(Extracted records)
━━━━━━━━
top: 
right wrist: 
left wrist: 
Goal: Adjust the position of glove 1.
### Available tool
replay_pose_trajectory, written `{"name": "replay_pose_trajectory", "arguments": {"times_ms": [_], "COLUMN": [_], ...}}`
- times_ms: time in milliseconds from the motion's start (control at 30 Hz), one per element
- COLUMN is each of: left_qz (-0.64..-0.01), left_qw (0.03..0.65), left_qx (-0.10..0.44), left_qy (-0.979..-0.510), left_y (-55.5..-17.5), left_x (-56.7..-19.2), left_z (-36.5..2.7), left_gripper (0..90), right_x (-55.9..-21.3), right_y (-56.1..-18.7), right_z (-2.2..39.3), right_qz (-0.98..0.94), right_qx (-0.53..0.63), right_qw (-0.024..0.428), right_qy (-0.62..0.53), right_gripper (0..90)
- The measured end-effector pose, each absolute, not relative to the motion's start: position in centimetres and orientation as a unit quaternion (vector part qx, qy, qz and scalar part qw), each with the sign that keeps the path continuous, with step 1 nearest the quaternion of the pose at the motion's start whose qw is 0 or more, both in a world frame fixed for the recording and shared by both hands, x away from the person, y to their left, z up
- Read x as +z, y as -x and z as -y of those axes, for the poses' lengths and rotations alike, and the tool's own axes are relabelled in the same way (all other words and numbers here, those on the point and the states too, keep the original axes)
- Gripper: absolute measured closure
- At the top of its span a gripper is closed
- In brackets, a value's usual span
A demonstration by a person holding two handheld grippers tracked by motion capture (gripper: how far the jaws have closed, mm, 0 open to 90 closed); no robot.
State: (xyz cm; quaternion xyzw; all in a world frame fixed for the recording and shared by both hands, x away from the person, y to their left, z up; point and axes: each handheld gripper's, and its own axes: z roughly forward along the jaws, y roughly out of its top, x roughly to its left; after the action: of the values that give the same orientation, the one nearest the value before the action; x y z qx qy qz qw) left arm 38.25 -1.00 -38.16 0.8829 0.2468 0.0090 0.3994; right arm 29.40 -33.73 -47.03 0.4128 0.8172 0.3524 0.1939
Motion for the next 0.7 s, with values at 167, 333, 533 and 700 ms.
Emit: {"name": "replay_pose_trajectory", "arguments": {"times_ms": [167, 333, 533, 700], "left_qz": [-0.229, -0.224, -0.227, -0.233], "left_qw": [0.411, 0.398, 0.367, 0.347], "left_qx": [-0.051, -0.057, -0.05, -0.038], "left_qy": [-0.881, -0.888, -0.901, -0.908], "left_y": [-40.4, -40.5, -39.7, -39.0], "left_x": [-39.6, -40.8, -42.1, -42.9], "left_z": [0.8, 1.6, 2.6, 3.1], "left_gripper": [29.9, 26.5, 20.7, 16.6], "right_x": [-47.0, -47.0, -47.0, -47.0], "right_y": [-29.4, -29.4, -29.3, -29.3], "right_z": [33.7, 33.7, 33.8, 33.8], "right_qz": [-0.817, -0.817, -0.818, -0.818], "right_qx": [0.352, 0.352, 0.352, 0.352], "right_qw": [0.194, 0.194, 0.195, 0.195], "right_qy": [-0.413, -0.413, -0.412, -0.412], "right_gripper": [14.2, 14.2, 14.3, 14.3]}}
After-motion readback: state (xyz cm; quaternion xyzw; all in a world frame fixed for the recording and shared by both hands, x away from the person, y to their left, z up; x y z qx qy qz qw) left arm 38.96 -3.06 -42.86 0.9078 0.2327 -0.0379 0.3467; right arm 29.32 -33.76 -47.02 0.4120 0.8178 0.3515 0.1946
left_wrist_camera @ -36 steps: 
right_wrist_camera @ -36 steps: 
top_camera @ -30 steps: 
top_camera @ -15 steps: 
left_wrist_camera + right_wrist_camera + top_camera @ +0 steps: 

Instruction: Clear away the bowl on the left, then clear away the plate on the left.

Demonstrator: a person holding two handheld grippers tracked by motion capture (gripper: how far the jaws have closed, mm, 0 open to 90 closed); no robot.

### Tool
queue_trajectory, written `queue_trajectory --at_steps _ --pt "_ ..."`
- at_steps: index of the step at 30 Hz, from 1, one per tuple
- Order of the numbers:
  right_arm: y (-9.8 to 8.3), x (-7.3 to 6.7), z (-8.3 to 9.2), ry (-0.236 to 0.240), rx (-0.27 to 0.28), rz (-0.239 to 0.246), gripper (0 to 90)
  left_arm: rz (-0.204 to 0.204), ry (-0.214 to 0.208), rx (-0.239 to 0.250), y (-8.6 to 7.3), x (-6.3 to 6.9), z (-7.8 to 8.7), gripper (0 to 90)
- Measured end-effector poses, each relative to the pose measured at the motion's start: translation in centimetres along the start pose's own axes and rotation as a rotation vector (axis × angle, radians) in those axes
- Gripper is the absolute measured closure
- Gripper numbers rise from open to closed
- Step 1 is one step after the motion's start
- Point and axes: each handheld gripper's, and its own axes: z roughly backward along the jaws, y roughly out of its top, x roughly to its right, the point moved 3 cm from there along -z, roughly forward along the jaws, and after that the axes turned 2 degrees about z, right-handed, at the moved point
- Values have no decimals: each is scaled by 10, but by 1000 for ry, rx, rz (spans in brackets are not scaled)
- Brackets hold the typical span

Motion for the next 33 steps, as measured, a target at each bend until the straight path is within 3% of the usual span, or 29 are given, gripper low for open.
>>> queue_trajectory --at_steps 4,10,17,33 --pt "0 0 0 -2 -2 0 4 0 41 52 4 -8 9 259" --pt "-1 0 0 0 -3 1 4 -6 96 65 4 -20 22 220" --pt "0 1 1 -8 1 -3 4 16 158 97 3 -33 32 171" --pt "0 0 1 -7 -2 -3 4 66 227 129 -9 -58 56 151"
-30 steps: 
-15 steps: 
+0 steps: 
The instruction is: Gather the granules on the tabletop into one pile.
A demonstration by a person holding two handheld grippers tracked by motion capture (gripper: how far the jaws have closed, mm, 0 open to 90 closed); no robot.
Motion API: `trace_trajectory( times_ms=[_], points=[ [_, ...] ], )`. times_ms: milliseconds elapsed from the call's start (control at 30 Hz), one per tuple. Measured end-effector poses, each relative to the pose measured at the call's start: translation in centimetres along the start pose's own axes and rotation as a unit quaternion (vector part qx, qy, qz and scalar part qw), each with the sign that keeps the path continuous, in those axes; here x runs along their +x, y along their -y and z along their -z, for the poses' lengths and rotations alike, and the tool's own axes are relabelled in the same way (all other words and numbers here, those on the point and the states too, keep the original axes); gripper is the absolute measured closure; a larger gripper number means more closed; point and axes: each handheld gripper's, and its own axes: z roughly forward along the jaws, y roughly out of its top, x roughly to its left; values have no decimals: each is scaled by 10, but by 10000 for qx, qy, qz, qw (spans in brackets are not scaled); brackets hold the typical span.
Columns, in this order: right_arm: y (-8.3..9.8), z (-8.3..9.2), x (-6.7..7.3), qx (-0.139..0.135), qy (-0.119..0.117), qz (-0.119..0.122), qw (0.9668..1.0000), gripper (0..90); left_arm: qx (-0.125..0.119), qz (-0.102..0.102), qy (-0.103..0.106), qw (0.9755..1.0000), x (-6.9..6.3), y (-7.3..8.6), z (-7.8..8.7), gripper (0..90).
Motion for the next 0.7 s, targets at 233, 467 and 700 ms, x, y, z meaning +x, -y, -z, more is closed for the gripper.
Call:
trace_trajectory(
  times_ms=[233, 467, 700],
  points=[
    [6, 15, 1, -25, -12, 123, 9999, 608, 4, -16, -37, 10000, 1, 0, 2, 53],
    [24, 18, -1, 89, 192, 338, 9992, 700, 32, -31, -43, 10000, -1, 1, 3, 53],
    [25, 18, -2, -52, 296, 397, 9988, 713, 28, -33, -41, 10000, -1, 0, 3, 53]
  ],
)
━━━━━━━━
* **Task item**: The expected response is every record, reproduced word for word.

* **Answer box**:
top: 
right wrist: 
left wrist: 
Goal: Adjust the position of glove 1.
### Available tool
replay_pose_trajectory, written `{"name": "replay_pose_trajectory", "arguments": {"times_ms": [_], "COLUMN": [_], ...}}`
- times_ms: time in milliseconds from the motion's start (control at 30 Hz), one per element
- COLUMN is each of: left_qz (-0.64..-0.01), left_qw (0.03..0.65), left_qx (-0.10..0.44), left_qy (-0.979..-0.510), left_y (-55.5..-17.5), left_x (-56.7..-19.2), left_z (-36.5..2.7), left_gripper (0..90), right_x (-55.9..-21.3), right_y (-56.1..-18.7), right_z (-2.2..39.3), right_qz (-0.98..0.94), right_qx (-0.53..0.63), right_qw (-0.024..0.428), right_qy (-0.62..0.53), right_gripper (0..90)
- The measured end-effector pose, each absolute, not relative to the motion's start: position in centimetres and orientation as a unit quaternion (vector part qx, qy, qz and scalar part qw), each with the sign that keeps the path continuous, with step 1 nearest the quaternion of the pose at the motion's start whose qw is 0 or more, both in a world frame fixed for the recording and shared by both hands, x away from the person, y to their left, z up
- Read x as +z, y as -x and z as -y of those axes, for the poses' lengths and rotations alike, and the tool's own axes are relabelled in the same way (all other words and numbers here, those on the point and the states too, keep the original axes)
- Gripper: absolute measured closure
- At the top of its span a gripper is closed
- In brackets, a value's usual span
A demonstration by a person holding two handheld grippers tracked by motion capture (gripper: how far the jaws have closed, mm, 0 open to 90 closed); no robot.
State: (xyz cm; quaternion xyzw; all in a world frame fixed for the recording and shared by both hands, x away from the person, y to their left, z up; point and axes: each handheld gripper's, and its own axes: z roughly forward along the jaws, y roughly out of its top, x roughly to its left; after the action: of the values that give the same orientation, the one nearest the value before the action; x y z qx qy qz qw) left arm 38.25 -1.00 -38.16 0.8829 0.2468 0.0090 0.3994; right arm 29.40 -33.73 -47.03 0.4128 0.8172 0.3524 0.1939
Motion for the next 0.7 s, with values at 167, 333, 533 and 700 ms.
Emit: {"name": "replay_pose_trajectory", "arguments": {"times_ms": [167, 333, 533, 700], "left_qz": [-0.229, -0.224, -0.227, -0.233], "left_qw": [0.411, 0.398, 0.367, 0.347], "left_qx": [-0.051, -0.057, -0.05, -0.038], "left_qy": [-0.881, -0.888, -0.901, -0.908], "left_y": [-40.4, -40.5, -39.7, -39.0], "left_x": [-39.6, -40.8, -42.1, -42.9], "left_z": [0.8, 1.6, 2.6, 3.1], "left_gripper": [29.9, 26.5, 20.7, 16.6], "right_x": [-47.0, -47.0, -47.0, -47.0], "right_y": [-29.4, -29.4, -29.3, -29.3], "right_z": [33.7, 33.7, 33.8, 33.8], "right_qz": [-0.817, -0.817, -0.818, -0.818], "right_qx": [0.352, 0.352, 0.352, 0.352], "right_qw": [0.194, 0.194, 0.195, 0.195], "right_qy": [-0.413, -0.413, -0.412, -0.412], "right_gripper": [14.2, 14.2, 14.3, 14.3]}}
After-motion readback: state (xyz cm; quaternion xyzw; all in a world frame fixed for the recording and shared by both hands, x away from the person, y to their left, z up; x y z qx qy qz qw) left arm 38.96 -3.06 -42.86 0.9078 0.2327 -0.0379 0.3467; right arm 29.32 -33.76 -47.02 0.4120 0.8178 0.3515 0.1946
left_wrist_camera @ -36 steps: 
right_wrist_camera @ -36 steps: 
top_camera @ -30 steps: 
top_camera @ -15 steps: 
left_wrist_camera + right_wrist_camera + top_camera @ +0 steps: 

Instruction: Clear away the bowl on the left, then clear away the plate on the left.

Demonstrator: a person holding two handheld grippers tracked by motion capture (gripper: how far the jaws have closed, mm, 0 open to 90 closed); no robot.

### Tool
queue_trajectory, written `queue_trajectory --at_steps _ --pt "_ ..."`
- at_steps: index of the step at 30 Hz, from 1, one per tuple
- Order of the numbers:
  right_arm: y (-9.8 to 8.3), x (-7.3 to 6.7), z (-8.3 to 9.2), ry (-0.236 to 0.240), rx (-0.27 to 0.28), rz (-0.239 to 0.246), gripper (0 to 90)
  left_arm: rz (-0.204 to 0.204), ry (-0.214 to 0.208), rx (-0.239 to 0.250), y (-8.6 to 7.3), x (-6.3 to 6.9), z (-7.8 to 8.7), gripper (0 to 90)
- Measured end-effector poses, each relative to the pose measured at the motion's start: translation in centimetres along the start pose's own axes and rotation as a rotation vector (axis × angle, radians) in those axes
- Gripper is the absolute measured closure
- Gripper numbers rise from open to closed
- Step 1 is one step after the motion's start
- Point and axes: each handheld gripper's, and its own axes: z roughly backward along the jaws, y roughly out of its top, x roughly to its right, the point moved 3 cm from there along -z, roughly forward along the jaws, and after that the axes turned 2 degrees about z, right-handed, at the moved point
- Values have no decimals: each is scaled by 10, but by 1000 for ry, rx, rz (spans in brackets are not scaled)
- Brackets hold the typical span

Motion for the next 33 steps, as measured, a target at each bend until the straight path is within 3% of the usual span, or 29 are given, gripper low for open.
>>> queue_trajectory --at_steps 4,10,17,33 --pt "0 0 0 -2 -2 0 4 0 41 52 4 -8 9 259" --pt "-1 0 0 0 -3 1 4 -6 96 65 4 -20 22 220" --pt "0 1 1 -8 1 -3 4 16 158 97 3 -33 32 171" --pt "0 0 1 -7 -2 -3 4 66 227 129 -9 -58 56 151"
-30 steps: 
-15 steps: 
+0 steps: 
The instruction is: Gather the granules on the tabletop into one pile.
A demonstration by a person holding two handheld grippers tracked by motion capture (gripper: how far the jaws have closed, mm, 0 open to 90 closed); no robot.
Motion API: `trace_trajectory( times_ms=[_], points=[ [_, ...] ], )`. times_ms: milliseconds elapsed from the call's start (control at 30 Hz), one per tuple. Measured end-effector poses, each relative to the pose measured at the call's start: translation in centimetres along the start pose's own axes and rotation as a unit quaternion (vector part qx, qy, qz and scalar part qw), each with the sign that keeps the path continuous, in those axes; here x runs along their +x, y along their -y and z along their -z, for the poses' lengths and rotations alike, and the tool's own axes are relabelled in the same way (all other words and numbers here, those on the point and the states too, keep the original axes); gripper is the absolute measured closure; a larger gripper number means more closed; point and axes: each handheld gripper's, and its own axes: z roughly forward along the jaws, y roughly out of its top, x roughly to its left; values have no decimals: each is scaled by 10, but by 10000 for qx, qy, qz, qw (spans in brackets are not scaled); brackets hold the typical span.
Columns, in this order: right_arm: y (-8.3..9.8), z (-8.3..9.2), x (-6.7..7.3), qx (-0.139..0.135), qy (-0.119..0.117), qz (-0.119..0.122), qw (0.9668..1.0000), gripper (0..90); left_arm: qx (-0.125..0.119), qz (-0.102..0.102), qy (-0.103..0.106), qw (0.9755..1.0000), x (-6.9..6.3), y (-7.3..8.6), z (-7.8..8.7), gripper (0..90).
Motion for the next 0.7 s, targets at 233, 467 and 700 ms, x, y, z meaning +x, -y, -z, more is closed for the gripper.
Call:
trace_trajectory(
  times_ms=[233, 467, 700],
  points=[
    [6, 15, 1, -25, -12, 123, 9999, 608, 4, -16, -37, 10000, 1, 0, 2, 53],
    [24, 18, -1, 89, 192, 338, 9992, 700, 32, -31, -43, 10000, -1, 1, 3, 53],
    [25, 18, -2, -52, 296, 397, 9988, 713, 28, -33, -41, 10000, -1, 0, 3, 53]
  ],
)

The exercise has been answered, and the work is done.